He was leaning with folded arms, like the melancholy Jacques against the trunk of a forest tree, as this sad soliloquy glided through his mind, and he heard a measured step approaching slowly from the house.
"This is Sir Booth coming," thought he, with a strange, sardonic gladness. "We shall see what will come of it. Let us hear the old gentleman, by all means."
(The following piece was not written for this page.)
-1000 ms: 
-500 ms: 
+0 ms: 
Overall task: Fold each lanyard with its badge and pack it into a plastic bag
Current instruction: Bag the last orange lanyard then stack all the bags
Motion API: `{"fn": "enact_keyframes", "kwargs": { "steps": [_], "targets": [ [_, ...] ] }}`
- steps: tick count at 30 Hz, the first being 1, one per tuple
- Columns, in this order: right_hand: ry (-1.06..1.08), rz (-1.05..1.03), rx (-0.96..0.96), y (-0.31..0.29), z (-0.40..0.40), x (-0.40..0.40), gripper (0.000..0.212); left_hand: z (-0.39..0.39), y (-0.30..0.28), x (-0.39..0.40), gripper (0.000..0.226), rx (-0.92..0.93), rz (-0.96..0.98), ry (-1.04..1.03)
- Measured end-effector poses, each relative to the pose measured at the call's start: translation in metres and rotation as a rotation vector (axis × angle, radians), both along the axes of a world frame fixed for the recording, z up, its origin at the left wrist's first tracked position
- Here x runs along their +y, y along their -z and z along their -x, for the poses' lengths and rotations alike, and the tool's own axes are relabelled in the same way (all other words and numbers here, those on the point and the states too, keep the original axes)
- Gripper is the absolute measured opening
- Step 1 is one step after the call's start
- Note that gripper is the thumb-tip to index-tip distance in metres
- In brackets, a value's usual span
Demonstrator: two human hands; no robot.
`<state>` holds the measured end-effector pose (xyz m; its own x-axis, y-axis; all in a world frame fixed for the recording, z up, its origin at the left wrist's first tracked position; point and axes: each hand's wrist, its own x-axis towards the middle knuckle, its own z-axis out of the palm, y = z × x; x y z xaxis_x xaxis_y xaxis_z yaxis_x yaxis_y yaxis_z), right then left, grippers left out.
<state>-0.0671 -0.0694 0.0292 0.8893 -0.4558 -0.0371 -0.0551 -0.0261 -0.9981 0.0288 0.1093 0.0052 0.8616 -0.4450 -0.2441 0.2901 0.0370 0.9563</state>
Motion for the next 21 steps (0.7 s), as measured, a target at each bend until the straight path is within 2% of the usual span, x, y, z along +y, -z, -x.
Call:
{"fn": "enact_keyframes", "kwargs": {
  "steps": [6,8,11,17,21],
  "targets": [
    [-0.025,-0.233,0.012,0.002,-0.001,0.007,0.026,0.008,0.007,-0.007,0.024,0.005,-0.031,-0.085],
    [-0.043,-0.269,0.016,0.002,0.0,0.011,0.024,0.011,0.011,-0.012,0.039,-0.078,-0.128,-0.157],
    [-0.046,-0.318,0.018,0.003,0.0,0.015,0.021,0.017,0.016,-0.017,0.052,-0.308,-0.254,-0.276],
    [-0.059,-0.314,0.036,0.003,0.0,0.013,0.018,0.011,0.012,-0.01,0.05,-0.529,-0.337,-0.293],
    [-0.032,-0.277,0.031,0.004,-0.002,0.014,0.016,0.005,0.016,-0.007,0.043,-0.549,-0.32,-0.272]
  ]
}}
The step was still distant.
It would have been easy for him to retrace his steps, and to avoid the encounter. But it seemed to him that to stir would have been like moving a mountain, and a sort of cold defiance kept him there, and an unspeakable interest in the story which he was enacting, and a longing to turn over the leaf, and read the next decisive page. So he waited.
His conjecture was right, but the anticipated dialogue did not occur. The tall figure of Sir Booth appeared; some wrappers thrown across his arm. He stalked on and passed by Cleve, without observing, or rather, seeing him; for his eye had not grown like Cleve's accustomed to the darkness.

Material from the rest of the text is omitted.